AVID gigs pay more, but by and large I actually enjoy my FCP projects. How many talking head corporate rhetoric pieces can you slice on and AVID before going brain dead and not caring anymore? For me, not many. How many zombie themed library commercials, blaxplotation valet training videos and performance art inside kinetic installations can i work and still stay interested? About ten years so far…
Comes down to personal preference, I think. AVID pays for my motorcycle and carbon fiber mountain bikes, but FCP makes me want to pedal fast and bunny hop into the suite.
My 2.97 cents.
-k
Saturday, November 10th 2007 at 10:21 am
Hey great comment Karl. That’s about the best I’ve ever seen when comparing Avid and FCP in a more free-flowing, abstrack kinda way. That’s almost worthy of a post on its own!

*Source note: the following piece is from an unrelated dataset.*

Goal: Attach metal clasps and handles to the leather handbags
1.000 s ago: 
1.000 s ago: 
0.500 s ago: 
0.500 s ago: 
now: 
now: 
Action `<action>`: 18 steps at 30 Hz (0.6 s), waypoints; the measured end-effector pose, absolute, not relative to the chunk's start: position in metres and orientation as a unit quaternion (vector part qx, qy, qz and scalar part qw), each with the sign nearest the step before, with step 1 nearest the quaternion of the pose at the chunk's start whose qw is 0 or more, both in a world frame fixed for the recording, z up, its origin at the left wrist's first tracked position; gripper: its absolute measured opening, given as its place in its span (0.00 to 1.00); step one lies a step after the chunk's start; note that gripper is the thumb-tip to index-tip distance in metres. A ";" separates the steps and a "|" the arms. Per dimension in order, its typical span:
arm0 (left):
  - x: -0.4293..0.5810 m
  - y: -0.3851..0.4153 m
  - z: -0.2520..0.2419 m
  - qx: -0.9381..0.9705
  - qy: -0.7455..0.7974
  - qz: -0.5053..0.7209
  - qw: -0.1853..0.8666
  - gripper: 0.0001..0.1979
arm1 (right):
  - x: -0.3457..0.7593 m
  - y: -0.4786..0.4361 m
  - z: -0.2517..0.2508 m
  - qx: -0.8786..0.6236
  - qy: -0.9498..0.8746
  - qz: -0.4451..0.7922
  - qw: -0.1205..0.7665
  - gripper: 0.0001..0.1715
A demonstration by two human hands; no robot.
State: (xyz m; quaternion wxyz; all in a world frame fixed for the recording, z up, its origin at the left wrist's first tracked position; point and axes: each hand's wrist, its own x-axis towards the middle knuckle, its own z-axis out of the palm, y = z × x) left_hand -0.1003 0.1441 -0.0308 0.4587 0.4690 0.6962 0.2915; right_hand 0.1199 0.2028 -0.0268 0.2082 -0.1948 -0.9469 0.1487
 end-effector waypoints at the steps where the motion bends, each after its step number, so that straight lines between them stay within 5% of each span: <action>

Saturday, November 24th 2007 at 11:15 pm
FCP is setting a whole new revolution in post production. Your gonna love what apple does next…
Sunday, November 25th 2007 at 3:07 pm
Steven, that’s kinda what this whole blog is about. So tell us … what’s gonna come next?
Friday, December 21st 2007 at 7:16 pm
Re: Maartai
So I guess David Fincher and Walter Murch are being laughed out of the industry… you’re a jack-ass, typical response from a tech-head nerd who thinks it’s the tools that make something great, not the people behind them. What was it that Coppola said? Oh, and Kubrick too – one day the so-called ‘professionalism’ of filmmaking will be squashed forever and it will be a real art form.
Sunday, June 29th 2008 at 8:38 pm
Everyone knows that story and passion are unimportant/completely irrelevant, Frank; You’re just not mature enough to understand.
Tuesday, May 4th 2010 at 9:27 pm
Short story. Export a managed project without (or with small) handles and none of the fat. Smoothcam the shorter clips.
Friday, May 7th 2010 at 12:48 pm
Sure that’s one way to do it but that can take a LOT of extra work depending on how many clips you have to work with. Shorter story: Apple make smoothcam better and faster!